WORK REQUEST
When counting, include every line of the data that holds "cable", then state the total alone.

DATA FOR THIS EXERCISE
**********
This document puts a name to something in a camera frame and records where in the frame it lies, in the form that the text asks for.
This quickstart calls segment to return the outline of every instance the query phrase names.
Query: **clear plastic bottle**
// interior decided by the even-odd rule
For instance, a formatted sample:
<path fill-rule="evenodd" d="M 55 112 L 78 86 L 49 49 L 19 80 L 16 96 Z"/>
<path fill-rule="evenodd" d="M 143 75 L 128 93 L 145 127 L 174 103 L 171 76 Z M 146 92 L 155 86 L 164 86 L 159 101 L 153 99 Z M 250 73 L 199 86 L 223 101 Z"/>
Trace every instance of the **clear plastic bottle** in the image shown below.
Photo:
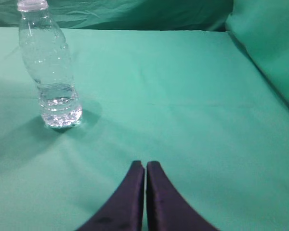
<path fill-rule="evenodd" d="M 81 121 L 71 57 L 63 32 L 51 18 L 46 0 L 19 0 L 19 45 L 28 73 L 39 91 L 41 115 L 51 128 Z"/>

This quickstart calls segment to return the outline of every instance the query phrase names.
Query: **green tablecloth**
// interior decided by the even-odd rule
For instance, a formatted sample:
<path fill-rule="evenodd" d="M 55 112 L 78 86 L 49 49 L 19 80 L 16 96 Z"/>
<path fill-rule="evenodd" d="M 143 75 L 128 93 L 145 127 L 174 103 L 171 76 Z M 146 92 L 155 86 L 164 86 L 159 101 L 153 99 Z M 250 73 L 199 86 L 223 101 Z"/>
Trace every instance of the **green tablecloth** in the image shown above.
<path fill-rule="evenodd" d="M 64 33 L 84 121 L 58 132 L 0 28 L 0 231 L 76 229 L 135 159 L 221 230 L 289 230 L 289 111 L 226 32 Z"/>

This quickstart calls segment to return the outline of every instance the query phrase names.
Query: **plastic water bottle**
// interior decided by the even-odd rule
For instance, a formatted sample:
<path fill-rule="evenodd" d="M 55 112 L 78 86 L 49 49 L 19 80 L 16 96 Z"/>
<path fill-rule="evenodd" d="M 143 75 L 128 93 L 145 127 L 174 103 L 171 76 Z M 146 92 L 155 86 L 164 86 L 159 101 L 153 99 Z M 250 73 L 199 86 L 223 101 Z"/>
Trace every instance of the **plastic water bottle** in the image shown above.
<path fill-rule="evenodd" d="M 19 45 L 28 73 L 39 91 L 41 115 L 51 128 L 80 123 L 82 107 L 74 87 L 71 57 L 63 32 L 51 18 L 46 0 L 19 0 Z"/>

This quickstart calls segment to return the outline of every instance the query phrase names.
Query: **bottle cap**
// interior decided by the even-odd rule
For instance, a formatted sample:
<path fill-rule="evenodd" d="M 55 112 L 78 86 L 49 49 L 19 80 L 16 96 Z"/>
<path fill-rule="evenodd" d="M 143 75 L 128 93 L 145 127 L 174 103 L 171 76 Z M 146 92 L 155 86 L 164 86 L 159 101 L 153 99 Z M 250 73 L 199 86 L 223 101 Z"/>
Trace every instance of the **bottle cap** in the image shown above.
<path fill-rule="evenodd" d="M 17 9 L 22 12 L 40 11 L 48 8 L 46 0 L 18 0 Z"/>

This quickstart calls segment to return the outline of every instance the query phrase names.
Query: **green fabric surface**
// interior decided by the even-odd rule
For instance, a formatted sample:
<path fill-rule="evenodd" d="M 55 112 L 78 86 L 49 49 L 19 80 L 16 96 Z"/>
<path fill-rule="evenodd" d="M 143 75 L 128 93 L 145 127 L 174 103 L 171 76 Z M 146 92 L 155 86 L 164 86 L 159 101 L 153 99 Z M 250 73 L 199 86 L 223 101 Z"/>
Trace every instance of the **green fabric surface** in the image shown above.
<path fill-rule="evenodd" d="M 289 101 L 289 0 L 235 0 L 227 25 Z"/>
<path fill-rule="evenodd" d="M 0 28 L 0 231 L 76 229 L 132 160 L 221 230 L 289 231 L 289 111 L 228 33 L 63 32 L 84 120 L 59 132 Z"/>
<path fill-rule="evenodd" d="M 0 0 L 0 26 L 18 26 L 17 0 Z M 224 30 L 233 0 L 48 0 L 61 28 Z"/>

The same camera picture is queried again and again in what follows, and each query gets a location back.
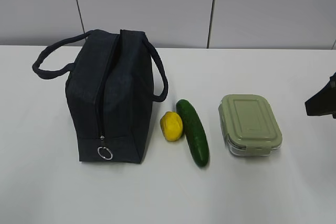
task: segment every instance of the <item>green plastic lid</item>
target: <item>green plastic lid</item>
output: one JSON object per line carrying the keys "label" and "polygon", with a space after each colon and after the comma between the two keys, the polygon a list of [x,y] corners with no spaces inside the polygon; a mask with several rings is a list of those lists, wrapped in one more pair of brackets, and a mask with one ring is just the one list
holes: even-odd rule
{"label": "green plastic lid", "polygon": [[223,131],[231,143],[248,155],[269,154],[282,135],[267,100],[254,94],[230,94],[219,106]]}

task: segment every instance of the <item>lemon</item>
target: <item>lemon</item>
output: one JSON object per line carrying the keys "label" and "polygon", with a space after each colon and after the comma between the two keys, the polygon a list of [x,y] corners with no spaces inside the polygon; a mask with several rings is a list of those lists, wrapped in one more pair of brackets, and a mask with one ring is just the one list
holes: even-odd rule
{"label": "lemon", "polygon": [[180,139],[183,133],[183,123],[180,116],[168,111],[160,120],[162,133],[167,141],[176,141]]}

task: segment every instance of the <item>green cucumber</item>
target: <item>green cucumber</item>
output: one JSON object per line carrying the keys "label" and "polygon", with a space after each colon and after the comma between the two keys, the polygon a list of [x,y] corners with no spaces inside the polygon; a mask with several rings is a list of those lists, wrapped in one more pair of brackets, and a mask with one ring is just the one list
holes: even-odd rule
{"label": "green cucumber", "polygon": [[182,119],[183,131],[187,137],[189,149],[198,167],[204,167],[209,161],[209,146],[206,135],[194,107],[187,100],[179,100],[176,112]]}

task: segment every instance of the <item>zipper pull ring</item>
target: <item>zipper pull ring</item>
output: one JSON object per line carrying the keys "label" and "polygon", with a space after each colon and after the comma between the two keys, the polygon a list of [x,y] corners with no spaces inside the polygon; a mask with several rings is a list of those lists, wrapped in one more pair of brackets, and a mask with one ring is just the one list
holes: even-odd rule
{"label": "zipper pull ring", "polygon": [[[104,142],[105,137],[104,136],[100,136],[99,139],[100,139],[101,145],[102,145],[101,147],[97,148],[97,152],[98,152],[99,156],[101,158],[105,159],[105,160],[111,160],[113,158],[113,154],[110,151],[110,149],[108,149],[107,147],[105,147],[105,142]],[[105,150],[105,152],[108,152],[109,153],[109,157],[106,157],[105,155],[101,154],[102,150]]]}

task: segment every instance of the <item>black object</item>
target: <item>black object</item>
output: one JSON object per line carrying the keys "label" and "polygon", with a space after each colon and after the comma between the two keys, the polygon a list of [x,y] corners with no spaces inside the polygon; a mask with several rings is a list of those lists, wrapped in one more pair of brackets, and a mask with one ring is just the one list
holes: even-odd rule
{"label": "black object", "polygon": [[329,115],[336,118],[336,73],[325,87],[305,102],[307,115]]}
{"label": "black object", "polygon": [[[74,63],[57,71],[39,69],[54,50],[86,37]],[[151,57],[163,79],[159,96],[153,94]],[[66,97],[80,161],[142,161],[152,103],[164,101],[168,94],[162,61],[144,32],[121,30],[118,35],[92,30],[62,40],[41,52],[33,71],[42,79],[70,71]]]}

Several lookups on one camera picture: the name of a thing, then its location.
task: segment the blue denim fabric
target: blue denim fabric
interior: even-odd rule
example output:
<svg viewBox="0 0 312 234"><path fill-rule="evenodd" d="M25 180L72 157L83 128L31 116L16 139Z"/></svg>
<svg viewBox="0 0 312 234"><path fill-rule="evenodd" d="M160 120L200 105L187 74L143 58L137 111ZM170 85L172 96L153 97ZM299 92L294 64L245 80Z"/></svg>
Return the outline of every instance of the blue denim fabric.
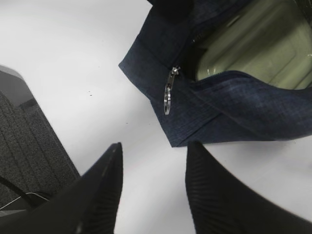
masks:
<svg viewBox="0 0 312 234"><path fill-rule="evenodd" d="M172 107L165 116L164 87L178 65L190 35L217 27L252 0L197 0L180 24L166 22L152 8L119 67L151 101L173 147L203 143L287 140L312 134L312 90L283 90L248 74L228 71L191 82L175 79Z"/></svg>

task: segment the zipper pull
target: zipper pull
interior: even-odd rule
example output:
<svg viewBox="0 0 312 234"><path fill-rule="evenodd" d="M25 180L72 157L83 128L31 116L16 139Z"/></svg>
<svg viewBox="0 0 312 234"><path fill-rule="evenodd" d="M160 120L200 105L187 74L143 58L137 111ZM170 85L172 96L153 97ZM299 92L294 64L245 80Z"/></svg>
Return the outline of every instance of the zipper pull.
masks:
<svg viewBox="0 0 312 234"><path fill-rule="evenodd" d="M171 108L171 91L174 85L175 77L179 75L180 67L173 67L169 73L168 82L165 87L164 110L165 115L170 113Z"/></svg>

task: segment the white floor
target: white floor
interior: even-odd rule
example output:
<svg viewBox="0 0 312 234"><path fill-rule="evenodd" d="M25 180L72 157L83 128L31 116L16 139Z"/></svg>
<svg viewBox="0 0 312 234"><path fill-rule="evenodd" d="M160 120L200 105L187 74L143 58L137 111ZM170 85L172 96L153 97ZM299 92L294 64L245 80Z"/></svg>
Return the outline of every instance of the white floor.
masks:
<svg viewBox="0 0 312 234"><path fill-rule="evenodd" d="M1 1L0 65L26 81L81 174L122 142L116 234L192 234L186 148L170 147L147 98L117 66L149 9L145 0ZM257 192L312 221L311 139L207 148Z"/></svg>

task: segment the black cable
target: black cable
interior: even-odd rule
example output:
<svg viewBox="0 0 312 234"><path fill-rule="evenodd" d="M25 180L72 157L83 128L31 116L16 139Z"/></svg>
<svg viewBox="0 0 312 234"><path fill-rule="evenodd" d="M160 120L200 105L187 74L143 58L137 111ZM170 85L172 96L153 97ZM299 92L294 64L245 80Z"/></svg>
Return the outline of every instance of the black cable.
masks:
<svg viewBox="0 0 312 234"><path fill-rule="evenodd" d="M21 198L24 199L25 202L31 207L31 208L36 208L36 204L33 202L33 200L23 192L22 189L11 183L9 180L3 178L0 176L0 183L3 184L4 186L8 187L10 190L15 192L17 195L19 195Z"/></svg>

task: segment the carpeted surface
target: carpeted surface
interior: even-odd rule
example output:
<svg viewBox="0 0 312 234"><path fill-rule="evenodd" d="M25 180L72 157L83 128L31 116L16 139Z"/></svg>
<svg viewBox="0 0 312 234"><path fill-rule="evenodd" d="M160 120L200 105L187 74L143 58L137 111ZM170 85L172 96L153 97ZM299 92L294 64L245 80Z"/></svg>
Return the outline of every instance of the carpeted surface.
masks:
<svg viewBox="0 0 312 234"><path fill-rule="evenodd" d="M50 195L80 177L34 99L14 107L0 93L0 176ZM0 207L17 197L0 185Z"/></svg>
**********
RESULT BELOW
3